1) Figure 2 needs to be modified. You need to combine two separate figures into a complete one. Changes can be made with reference to the method of figure 5 (Guo et al., 2018). Figure 1S and 2S also needs to be changed.

> Figure 2 was originally one figure in first submission, but separated to two figures following first reviewer’s comment. Figure S1 & S2 are the same cases.

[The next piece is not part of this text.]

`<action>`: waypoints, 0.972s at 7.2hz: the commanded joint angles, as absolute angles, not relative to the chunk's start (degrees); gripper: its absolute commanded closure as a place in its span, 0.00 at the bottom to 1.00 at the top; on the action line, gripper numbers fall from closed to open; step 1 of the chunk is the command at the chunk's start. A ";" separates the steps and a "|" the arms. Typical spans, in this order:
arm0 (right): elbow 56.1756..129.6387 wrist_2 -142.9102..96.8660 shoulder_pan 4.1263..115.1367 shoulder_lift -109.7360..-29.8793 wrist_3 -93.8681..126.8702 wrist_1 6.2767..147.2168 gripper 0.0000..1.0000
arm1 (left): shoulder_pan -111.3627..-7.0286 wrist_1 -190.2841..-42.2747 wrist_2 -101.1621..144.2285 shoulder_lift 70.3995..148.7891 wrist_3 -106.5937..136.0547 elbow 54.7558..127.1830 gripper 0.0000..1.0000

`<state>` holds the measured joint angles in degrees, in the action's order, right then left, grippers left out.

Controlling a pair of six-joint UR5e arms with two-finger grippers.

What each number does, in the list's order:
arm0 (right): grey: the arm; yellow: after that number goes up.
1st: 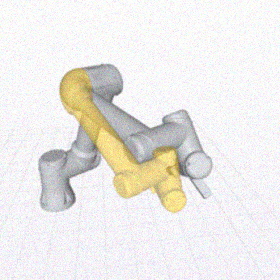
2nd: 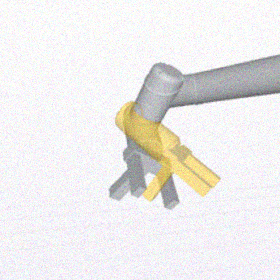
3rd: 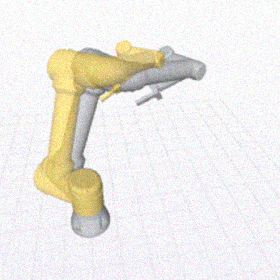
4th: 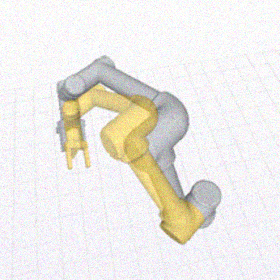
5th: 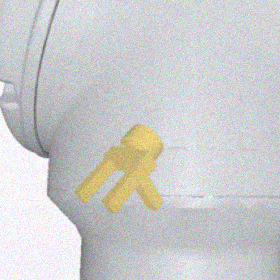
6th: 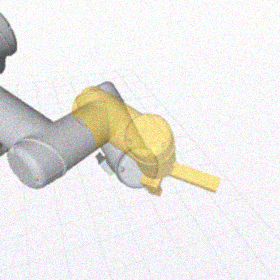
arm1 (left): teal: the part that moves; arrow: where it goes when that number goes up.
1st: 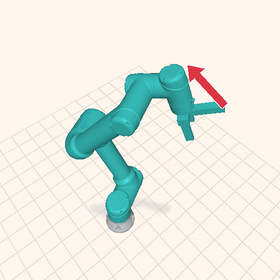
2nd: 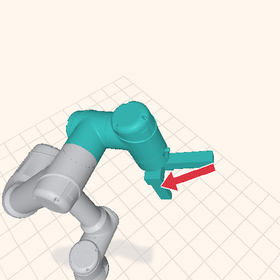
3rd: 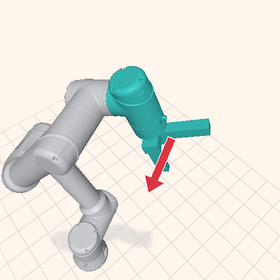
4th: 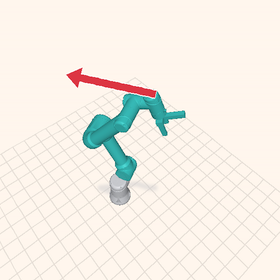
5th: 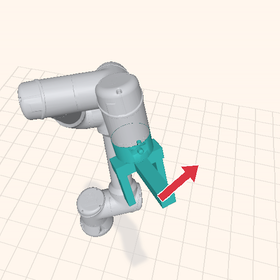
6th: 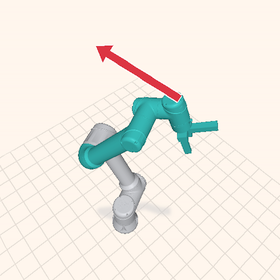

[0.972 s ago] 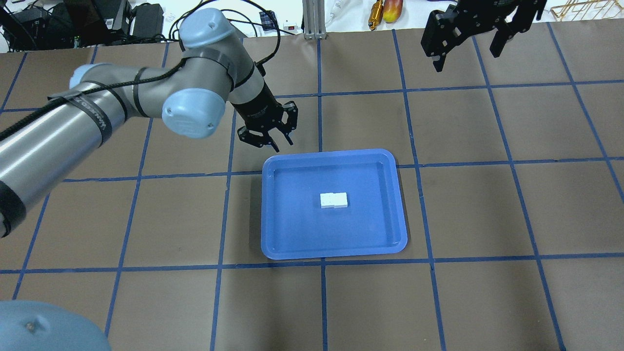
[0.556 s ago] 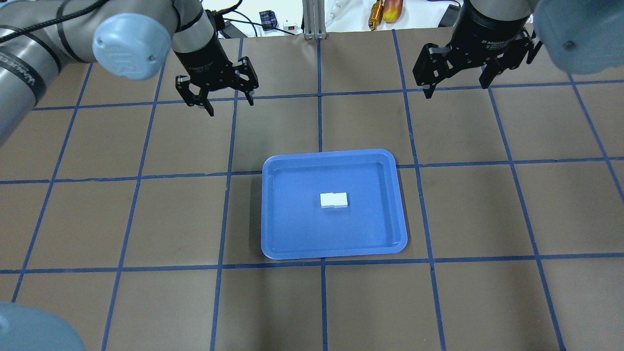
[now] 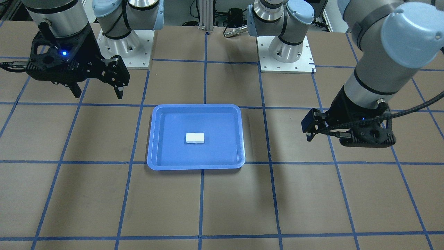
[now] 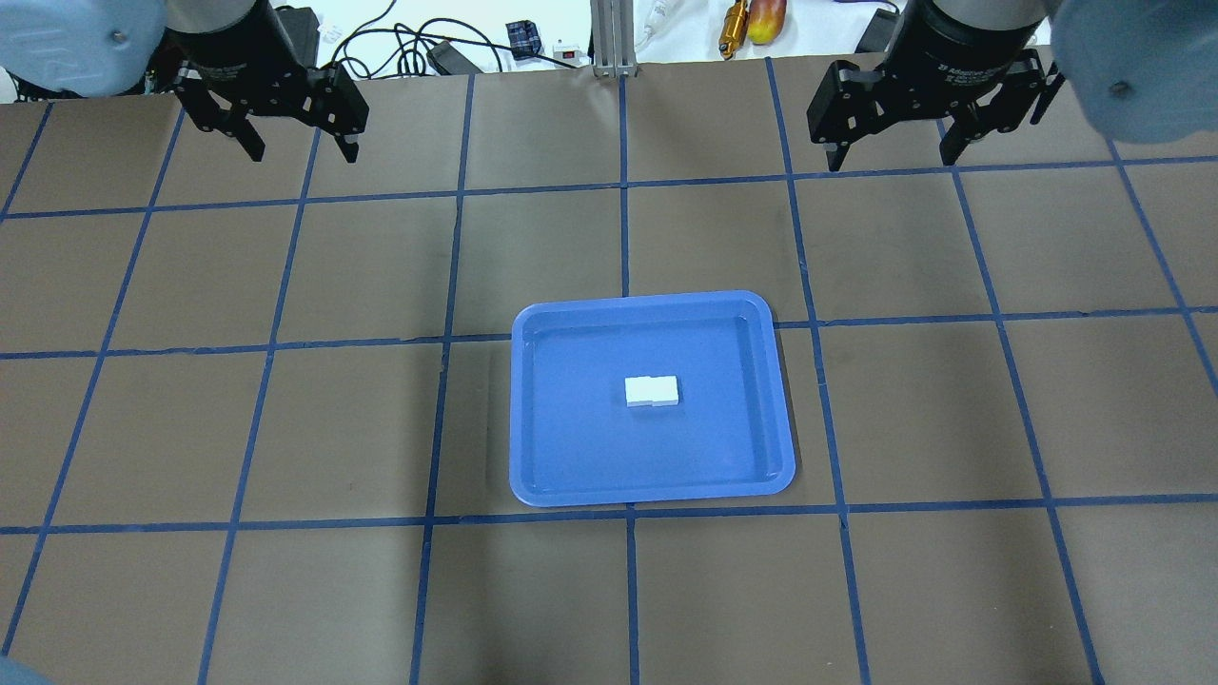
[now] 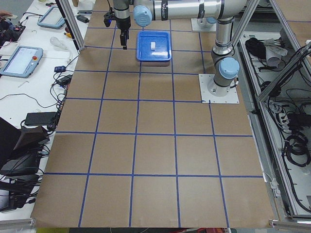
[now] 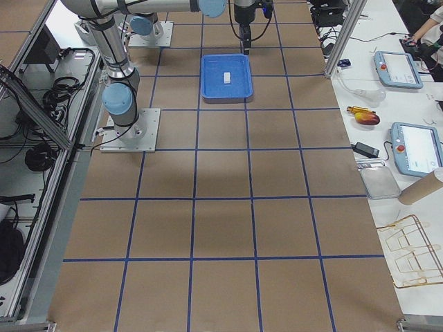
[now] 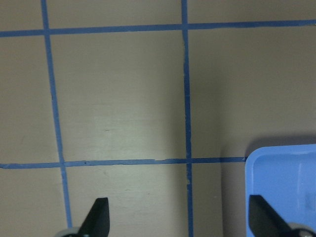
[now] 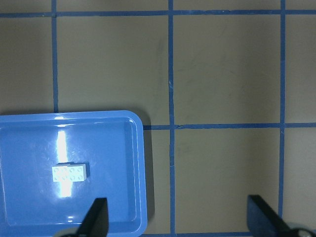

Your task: Assemble white blocks and place on blue tray

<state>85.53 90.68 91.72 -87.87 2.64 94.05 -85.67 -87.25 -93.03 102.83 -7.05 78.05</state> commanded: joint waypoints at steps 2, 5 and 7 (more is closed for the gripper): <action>85.34 90.70 91.85 -87.63 3.34 93.78 0.00 | -87.17 -88.95 -91.24 94.94 0.94 82.33 0.00; 85.43 90.70 92.02 -87.71 3.34 93.78 0.00 | -87.98 -89.82 -91.06 92.82 1.67 83.84 0.00; 85.43 90.62 92.02 -87.71 3.34 93.78 0.00 | -87.37 -89.91 -89.74 92.20 1.23 86.13 0.00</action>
<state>85.43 90.65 92.00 -87.71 3.34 93.78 -87.79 -89.78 -90.24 92.57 1.55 84.97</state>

 In Figure 2, JHBP4 is clearly not as abundantly expressed as the other 3 JHBPs.  In fact, one cannot really see its level.  It would be good to add an inset of the values for JHBP4 on an expanded Y-axis so that one can see how much lower the expression really is. à Instead of adding an inert of the values for JHBP4, we separated Figure 2 to two figures with high and low transcript abundance in order to clarify the expression of each JHBP gene.

2) In addition, there are three treatments including control, ML and metagene, so it is not appropriate to use t-test analysis.

> We are sorry for the confusion. To clarify, we used two different symbols indicating “Statistical significance was determined by a t-test. *, p < 0.01 between control and ML; **, p < 0.01 between control and methoprene.”

Reviewer 3 Report

To me, the present form is still unacceptable. First, feeding experiments and qPCR analyses indeed provide interesting results but no gene function validation. The authors can at least test this by using many RNAi lines available in well-known fly stock centers, but they did not. Second, although they reanalyzed some data from the published database, the results only have a minimal role in supporting their hypothesis and can at best be considered supplementary data.

Author Response

We would like to thank the reviewer for their time and effort spent in evaluating our manuscript. We also respect the reviewer’s opinion that the paper is still unacceptable. However, the reviewer did not answer to our questions about the reviewer’s critics. Why did the reviewer think that our genome-wide approaches are unacceptable? What kind of Drosophila RNAi lines can be used for improving our researches? We have to know the answers to prepare the next submission, if our paper is not accepted in the journal Insects. There are thousands of Drosophila RNAi lines in fly stock centers. Still, we don’t know the mechanism governing JHBP actions against plants. In addition, we have no idea which JHBP mutants will have a mutant phenotype when considering that 16 JHBP genes are present in the genome of Drosophila melanogaster. If we proceed without further knowledges about the regulation mechanisms and if we simply use single JHBP mutant, we are pretty sure we doomed to fail.